Top of DATA SUPPLIED

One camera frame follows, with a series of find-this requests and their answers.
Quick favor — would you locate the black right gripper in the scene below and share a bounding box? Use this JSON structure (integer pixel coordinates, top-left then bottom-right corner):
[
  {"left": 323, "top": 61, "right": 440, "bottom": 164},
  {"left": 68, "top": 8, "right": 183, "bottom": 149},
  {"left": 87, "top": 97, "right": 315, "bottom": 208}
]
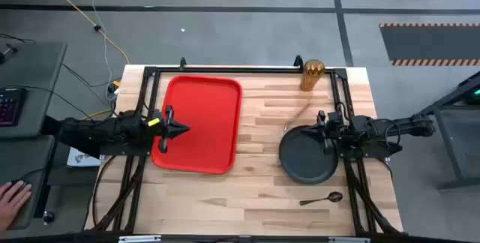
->
[{"left": 299, "top": 110, "right": 352, "bottom": 158}]

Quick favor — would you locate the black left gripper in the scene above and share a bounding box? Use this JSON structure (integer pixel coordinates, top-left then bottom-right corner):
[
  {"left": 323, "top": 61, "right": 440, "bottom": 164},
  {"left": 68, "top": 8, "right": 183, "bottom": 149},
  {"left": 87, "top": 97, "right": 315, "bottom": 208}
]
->
[{"left": 148, "top": 104, "right": 191, "bottom": 155}]

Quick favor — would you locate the black round plate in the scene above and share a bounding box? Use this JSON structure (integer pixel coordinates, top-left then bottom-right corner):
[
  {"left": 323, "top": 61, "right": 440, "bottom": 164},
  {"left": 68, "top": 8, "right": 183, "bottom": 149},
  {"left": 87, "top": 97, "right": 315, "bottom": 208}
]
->
[{"left": 278, "top": 124, "right": 340, "bottom": 185}]

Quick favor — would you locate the amber plastic cup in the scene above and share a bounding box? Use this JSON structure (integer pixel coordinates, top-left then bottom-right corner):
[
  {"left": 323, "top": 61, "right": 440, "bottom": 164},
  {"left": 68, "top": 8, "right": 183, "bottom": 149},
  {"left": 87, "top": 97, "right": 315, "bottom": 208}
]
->
[{"left": 299, "top": 58, "right": 326, "bottom": 92}]

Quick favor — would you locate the dark metal spoon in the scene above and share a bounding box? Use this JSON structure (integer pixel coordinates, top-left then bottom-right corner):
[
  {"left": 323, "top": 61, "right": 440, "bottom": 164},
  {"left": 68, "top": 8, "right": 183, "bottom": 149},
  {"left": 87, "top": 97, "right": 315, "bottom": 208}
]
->
[{"left": 298, "top": 191, "right": 344, "bottom": 207}]

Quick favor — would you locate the red plastic tray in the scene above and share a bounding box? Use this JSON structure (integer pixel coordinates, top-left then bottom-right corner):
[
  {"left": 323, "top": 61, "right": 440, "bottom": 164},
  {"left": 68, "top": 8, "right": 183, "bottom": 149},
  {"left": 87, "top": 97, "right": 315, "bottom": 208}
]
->
[{"left": 151, "top": 74, "right": 244, "bottom": 176}]

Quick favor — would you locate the white printed box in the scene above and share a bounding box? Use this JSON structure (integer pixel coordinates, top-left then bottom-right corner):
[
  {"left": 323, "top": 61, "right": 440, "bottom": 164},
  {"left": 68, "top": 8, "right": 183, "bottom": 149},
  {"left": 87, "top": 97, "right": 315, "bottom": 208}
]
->
[{"left": 66, "top": 147, "right": 102, "bottom": 168}]

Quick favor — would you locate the black hazard-striped floor mat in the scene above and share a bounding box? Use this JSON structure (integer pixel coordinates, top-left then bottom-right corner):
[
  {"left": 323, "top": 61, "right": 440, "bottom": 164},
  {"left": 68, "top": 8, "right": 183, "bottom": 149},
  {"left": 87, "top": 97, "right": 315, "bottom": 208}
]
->
[{"left": 379, "top": 22, "right": 480, "bottom": 67}]

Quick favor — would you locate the black metal side table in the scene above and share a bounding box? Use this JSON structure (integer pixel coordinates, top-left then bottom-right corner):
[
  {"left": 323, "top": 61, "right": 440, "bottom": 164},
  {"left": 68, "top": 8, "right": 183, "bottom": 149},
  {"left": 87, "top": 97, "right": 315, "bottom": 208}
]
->
[{"left": 412, "top": 70, "right": 480, "bottom": 191}]

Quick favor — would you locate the grey desk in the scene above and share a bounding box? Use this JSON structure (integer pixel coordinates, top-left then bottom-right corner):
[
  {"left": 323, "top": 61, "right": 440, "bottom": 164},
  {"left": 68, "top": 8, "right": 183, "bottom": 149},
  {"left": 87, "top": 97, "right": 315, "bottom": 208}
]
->
[{"left": 0, "top": 42, "right": 68, "bottom": 233}]

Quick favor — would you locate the black backlit keyboard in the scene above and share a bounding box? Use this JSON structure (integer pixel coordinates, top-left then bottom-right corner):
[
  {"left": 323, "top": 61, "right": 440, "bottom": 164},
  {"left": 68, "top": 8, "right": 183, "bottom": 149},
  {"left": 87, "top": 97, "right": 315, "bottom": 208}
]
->
[{"left": 0, "top": 87, "right": 28, "bottom": 128}]

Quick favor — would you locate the person's hand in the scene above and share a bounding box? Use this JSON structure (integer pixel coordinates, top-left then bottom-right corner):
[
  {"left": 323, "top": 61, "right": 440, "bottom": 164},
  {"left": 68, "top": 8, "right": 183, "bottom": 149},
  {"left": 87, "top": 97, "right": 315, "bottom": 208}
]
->
[{"left": 0, "top": 181, "right": 33, "bottom": 233}]

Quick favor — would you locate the black desk tool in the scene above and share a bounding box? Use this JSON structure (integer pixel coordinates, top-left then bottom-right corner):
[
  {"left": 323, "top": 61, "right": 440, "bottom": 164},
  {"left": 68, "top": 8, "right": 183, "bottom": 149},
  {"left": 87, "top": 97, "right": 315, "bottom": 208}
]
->
[{"left": 0, "top": 43, "right": 19, "bottom": 65}]

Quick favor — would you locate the black aluminium table frame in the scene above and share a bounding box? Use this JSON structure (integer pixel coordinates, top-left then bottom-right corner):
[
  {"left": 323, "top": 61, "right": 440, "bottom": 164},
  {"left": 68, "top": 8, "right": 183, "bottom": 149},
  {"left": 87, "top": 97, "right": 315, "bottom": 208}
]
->
[{"left": 84, "top": 54, "right": 404, "bottom": 243}]

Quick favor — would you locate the thin white cable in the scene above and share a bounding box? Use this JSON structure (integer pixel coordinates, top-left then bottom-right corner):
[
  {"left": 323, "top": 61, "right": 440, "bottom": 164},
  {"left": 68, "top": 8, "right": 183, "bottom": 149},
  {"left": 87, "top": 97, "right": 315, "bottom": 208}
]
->
[{"left": 74, "top": 0, "right": 113, "bottom": 83}]

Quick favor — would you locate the silver metal bracket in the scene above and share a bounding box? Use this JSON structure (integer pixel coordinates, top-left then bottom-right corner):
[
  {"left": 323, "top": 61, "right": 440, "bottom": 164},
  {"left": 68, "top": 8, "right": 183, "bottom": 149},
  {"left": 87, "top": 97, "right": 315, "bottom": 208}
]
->
[
  {"left": 118, "top": 235, "right": 162, "bottom": 243},
  {"left": 328, "top": 236, "right": 371, "bottom": 243}
]

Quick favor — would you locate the yellow cable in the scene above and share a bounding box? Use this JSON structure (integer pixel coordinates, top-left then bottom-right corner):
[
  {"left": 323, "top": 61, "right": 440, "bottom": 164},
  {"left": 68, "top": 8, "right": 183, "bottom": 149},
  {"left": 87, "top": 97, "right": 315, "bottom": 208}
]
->
[{"left": 36, "top": 0, "right": 131, "bottom": 65}]

Bottom of DATA SUPPLIED

YOUR TASK:
Reproduce every line in the data that has the word "table" in it.

ANSWER SECTION:
Quick favor — would you locate the black metal side table in the scene above and share a bounding box? Use this JSON structure (integer pixel coordinates, top-left then bottom-right corner):
Quick favor — would you locate the black aluminium table frame in the scene above and share a bounding box? Use this JSON structure (integer pixel coordinates, top-left then bottom-right corner):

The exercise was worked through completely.